Personal information
- Born: 26 December 2000 (age 25) Sonepat, Haryana, India

Sport
- Sport: Field hockey
- Position: Defender
- Club: Railway Sports Promotion Board

Senior career
- Years: Team / Caps / Goals
- –: Railway Sports Promotion Board / - / -

National team
- Years: Team / Caps / Goals
- 2018–2021: India U21 / 23 / (0)
- 2022–: India / 37 / (0)

Medal record
Men's field hockey
Representing India
Asia Cup
| Bronze medal – third place | 2022 Jakarta |  |

= Yashdeep Siwach =

Indian field hockey player

Yashdeep Siwach (born 26 December 2000) is an Indian field hockey player from Haryana. He plays as a defender for the Indian national team and represents Railway Sports Promotion Board in domestic tournaments.

== Early life ==
Yashdeep hails from Sonepat, Haryana. He is the son of former Indian women's hockey team captain Pritam Rani Siwach and Kuldeep Siwach, also a hockey player. He has a sister, Kanika. Inspired by his mother Pritam, he took up hockey at the age of 16.

== Career ==
Yashdeep made his India debut at the Asian Youth Olympic Qualifier, Bangkok, in 2018. Later, after attending a National camp at Bengaluru, he was selected to play the Sultan of Johor Cup in 2018, where India won a silver medal. In 2021, he represented India at the FIH Odisha Hockey Men's Junior World Cup Bhubaneswar 2021, where India finished fourth. In June 2023, Hockey India announced its senior men core group of 39 players for the National Camp at SAI, Bengaluru and Yashdeep was included in the list.

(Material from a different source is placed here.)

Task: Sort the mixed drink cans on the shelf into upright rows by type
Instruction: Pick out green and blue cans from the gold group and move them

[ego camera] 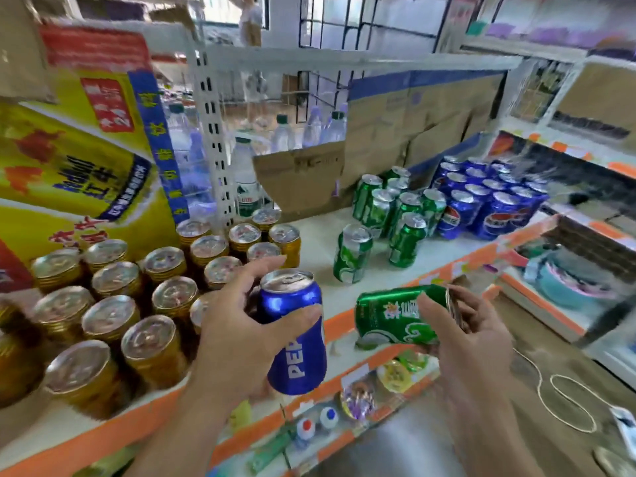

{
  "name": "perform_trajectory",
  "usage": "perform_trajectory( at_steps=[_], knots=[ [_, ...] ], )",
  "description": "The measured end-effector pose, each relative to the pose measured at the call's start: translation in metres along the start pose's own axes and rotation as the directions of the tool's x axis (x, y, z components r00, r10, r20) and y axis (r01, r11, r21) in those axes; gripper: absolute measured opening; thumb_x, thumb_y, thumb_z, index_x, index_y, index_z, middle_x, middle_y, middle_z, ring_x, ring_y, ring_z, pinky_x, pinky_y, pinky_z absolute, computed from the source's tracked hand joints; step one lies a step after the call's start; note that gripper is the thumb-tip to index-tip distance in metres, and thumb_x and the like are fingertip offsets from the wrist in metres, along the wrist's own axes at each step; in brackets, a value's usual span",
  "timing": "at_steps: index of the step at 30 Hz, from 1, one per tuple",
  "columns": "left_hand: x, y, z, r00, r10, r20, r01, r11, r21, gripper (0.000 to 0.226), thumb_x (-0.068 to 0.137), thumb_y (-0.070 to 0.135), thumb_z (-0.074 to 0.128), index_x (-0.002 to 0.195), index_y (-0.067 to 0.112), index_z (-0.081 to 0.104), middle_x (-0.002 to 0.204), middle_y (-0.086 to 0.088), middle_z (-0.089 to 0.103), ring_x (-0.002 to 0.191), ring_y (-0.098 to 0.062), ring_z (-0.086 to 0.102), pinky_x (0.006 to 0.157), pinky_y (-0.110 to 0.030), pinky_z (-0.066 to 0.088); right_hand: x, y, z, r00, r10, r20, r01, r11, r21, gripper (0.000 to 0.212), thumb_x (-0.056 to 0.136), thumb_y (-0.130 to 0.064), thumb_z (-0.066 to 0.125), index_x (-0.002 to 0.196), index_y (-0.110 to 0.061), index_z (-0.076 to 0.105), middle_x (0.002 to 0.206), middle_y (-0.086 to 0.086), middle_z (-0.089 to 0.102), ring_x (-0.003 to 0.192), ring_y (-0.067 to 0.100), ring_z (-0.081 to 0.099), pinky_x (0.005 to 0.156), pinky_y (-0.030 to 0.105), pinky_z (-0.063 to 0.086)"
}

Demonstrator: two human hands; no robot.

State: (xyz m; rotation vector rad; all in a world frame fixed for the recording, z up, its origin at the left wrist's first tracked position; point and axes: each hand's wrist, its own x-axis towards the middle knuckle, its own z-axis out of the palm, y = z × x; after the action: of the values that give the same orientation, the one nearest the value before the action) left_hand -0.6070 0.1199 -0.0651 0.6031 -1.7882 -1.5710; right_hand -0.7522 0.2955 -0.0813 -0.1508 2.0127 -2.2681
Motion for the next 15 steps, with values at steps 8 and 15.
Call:
perform_trajectory(
  at_steps=[8,15],
  knots=[
    [0.074,-0.01,0.077,0.999,-0.004,0.034,0.006,0.998,-0.061,0.066,0.041,0.05,0.08,0.105,0.044,0.062,0.1,0.017,0.07,0.09,-0.006,0.068,0.066,-0.026,0.055,0.09,0.014,-0.017,0.986,-0.165,0.025,0.165,0.937,-0.309,0.048,0.065,-0.032,0.088,0.108,-0.027,0.066,0.087,-0.005,0.066,0.072,0.011,0.064,0.068,0.04,0.058],
    [0.149,-0.011,0.153,0.994,0.026,0.108,-0.019,0.998,-0.062,0.062,0.05,0.033,0.083,0.107,0.039,0.059,0.096,0.021,0.069,0.086,-0.004,0.068,0.064,-0.024,0.056,0.207,0.008,-0.023,0.956,-0.252,0.148,0.289,0.739,-0.608,0.058,0.075,-0.041,0.079,0.127,-0.027,0.057,0.112,-0.008,0.055,0.1,0.008,0.05,0.086,0.028,0.039]
  ],
)
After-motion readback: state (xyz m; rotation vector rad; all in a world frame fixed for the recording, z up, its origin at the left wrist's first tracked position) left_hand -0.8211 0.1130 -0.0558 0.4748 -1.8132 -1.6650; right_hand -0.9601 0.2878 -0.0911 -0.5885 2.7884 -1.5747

When he is not participating in international hockey Yashdeep participates in local hockey competitions in Melbourne, Australia for the Mentone Hockey Club. He has stated in a local interview that one of his biggest inspirations besides his mom is a local player, Adam Wylie who he looks forward to playing with again in the future.